Madsen: When I did this for a cosmetics company, their customer core demographic was women 35 to 50 and generally middle- to-upper-middle class, cosmopolitan. But the Twitter traffic around it was from a young, urban, African-American middle-to-lower-middle class distribution. If you take what you read on Twitter, gather sentiment or product information or mentions or popularity or any of the things people talk about with Twitter, you end up with a biased sample and then you start marketing in that way and alienating your core demographic.
That’s a real obvious one. I was kind of surprised that people who had been around as long as they had had abandoned all of the common sense they’ve known for years around market surveys and market research. But I think that’s what happens when something new comes along. All of the common sense gets jettisoned for the new and shiny.
Why is text data so difficult to analyze?

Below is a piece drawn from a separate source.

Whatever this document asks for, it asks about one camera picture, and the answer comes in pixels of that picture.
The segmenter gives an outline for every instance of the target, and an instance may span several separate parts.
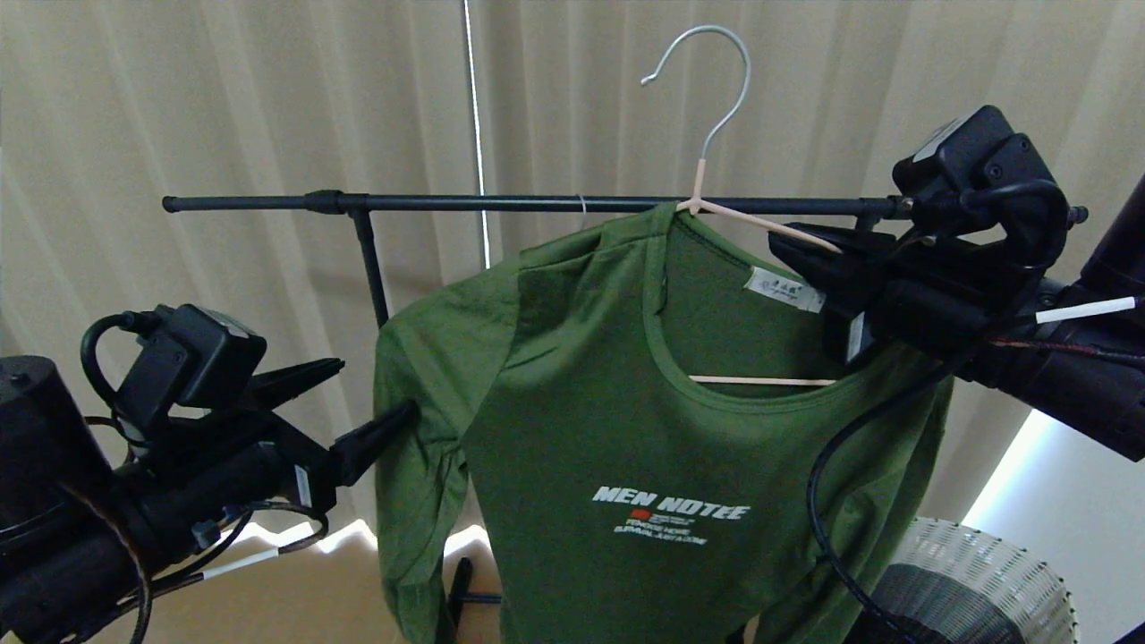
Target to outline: metal hook
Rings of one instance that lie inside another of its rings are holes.
[[[660,76],[660,70],[662,70],[664,68],[664,63],[668,62],[668,57],[672,55],[673,50],[676,50],[676,46],[679,45],[680,42],[684,42],[684,40],[705,31],[714,31],[716,33],[726,36],[729,40],[732,40],[732,42],[735,44],[735,47],[740,50],[740,56],[743,57],[743,87],[740,88],[740,97],[735,100],[735,104],[732,105],[732,109],[727,112],[727,115],[724,118],[719,120],[719,123],[716,124],[716,127],[712,127],[712,131],[708,133],[708,138],[704,139],[704,147],[701,148],[700,150],[701,159],[708,158],[708,146],[711,144],[712,139],[716,136],[716,133],[719,132],[719,129],[724,127],[724,125],[727,124],[727,121],[732,120],[732,117],[735,116],[735,112],[740,111],[740,105],[743,104],[743,100],[748,96],[748,83],[751,80],[751,56],[748,55],[748,46],[743,44],[743,40],[741,40],[740,37],[735,34],[735,32],[725,26],[720,26],[718,24],[697,25],[678,36],[676,40],[673,40],[672,44],[668,46],[668,50],[664,52],[664,55],[661,56],[660,63],[656,65],[656,69],[648,76],[640,79],[641,87],[648,85],[653,80],[656,80],[656,77]]]

Madsen: You have to build a machine understanding of the information content of the document, and it’s just early days of a lot of that science. We kind of know how to process language, but most of it is rudimentary and statistical in nature. Really understanding the meaning inside of things, how you mean a term, there’s a whole research body of work in sentiment analysis around irony detection. Which you and I do automatically, but irony is not something that a computer gets, just like a lot of other things. And then the senses of the words and what you do with it.
Is this kind of data going to become the norm for businesses?
Madsen: It’s building. I think just it’s one more set of data; it’s one more piece of the puzzle. We solved the data capture problem and data warehousing for internal transaction processing applications, but we didn’t capture all of the interaction data through websites and call centers. That’s partly because they’re not being instrumented, partly because of the complexity and partly because of not knowing exactly what to do with them. In a way, this is the final piece of the combination of monitoring automation that hasn’t been done. That’s what we’re looking at. I would expect it just to continue to grow as we figure out how to use them, manage them.